═════ Data block
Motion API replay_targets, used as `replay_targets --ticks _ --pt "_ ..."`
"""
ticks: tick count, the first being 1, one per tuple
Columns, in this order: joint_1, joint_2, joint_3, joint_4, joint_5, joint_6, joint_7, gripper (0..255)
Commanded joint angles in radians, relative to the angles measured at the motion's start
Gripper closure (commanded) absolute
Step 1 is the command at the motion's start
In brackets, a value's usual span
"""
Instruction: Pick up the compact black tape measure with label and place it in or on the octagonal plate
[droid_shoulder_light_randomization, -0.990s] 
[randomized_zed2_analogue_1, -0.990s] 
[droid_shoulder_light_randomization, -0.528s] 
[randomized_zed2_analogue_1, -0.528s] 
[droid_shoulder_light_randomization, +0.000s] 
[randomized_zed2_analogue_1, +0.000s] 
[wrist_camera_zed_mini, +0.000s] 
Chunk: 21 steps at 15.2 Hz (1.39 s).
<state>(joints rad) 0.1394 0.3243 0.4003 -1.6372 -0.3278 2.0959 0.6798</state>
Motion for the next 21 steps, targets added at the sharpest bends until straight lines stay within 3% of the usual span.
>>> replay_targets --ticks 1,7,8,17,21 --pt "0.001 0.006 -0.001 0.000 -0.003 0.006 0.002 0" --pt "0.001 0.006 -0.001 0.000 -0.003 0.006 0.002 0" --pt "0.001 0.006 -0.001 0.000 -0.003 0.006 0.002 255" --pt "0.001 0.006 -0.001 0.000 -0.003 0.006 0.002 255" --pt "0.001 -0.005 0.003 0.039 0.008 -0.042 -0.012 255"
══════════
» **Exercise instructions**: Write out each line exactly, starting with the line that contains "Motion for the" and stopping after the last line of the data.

» **Your response**:
Motion for the next 21 steps, targets added at the sharpest bends until straight lines stay within 3% of the usual span.
>>> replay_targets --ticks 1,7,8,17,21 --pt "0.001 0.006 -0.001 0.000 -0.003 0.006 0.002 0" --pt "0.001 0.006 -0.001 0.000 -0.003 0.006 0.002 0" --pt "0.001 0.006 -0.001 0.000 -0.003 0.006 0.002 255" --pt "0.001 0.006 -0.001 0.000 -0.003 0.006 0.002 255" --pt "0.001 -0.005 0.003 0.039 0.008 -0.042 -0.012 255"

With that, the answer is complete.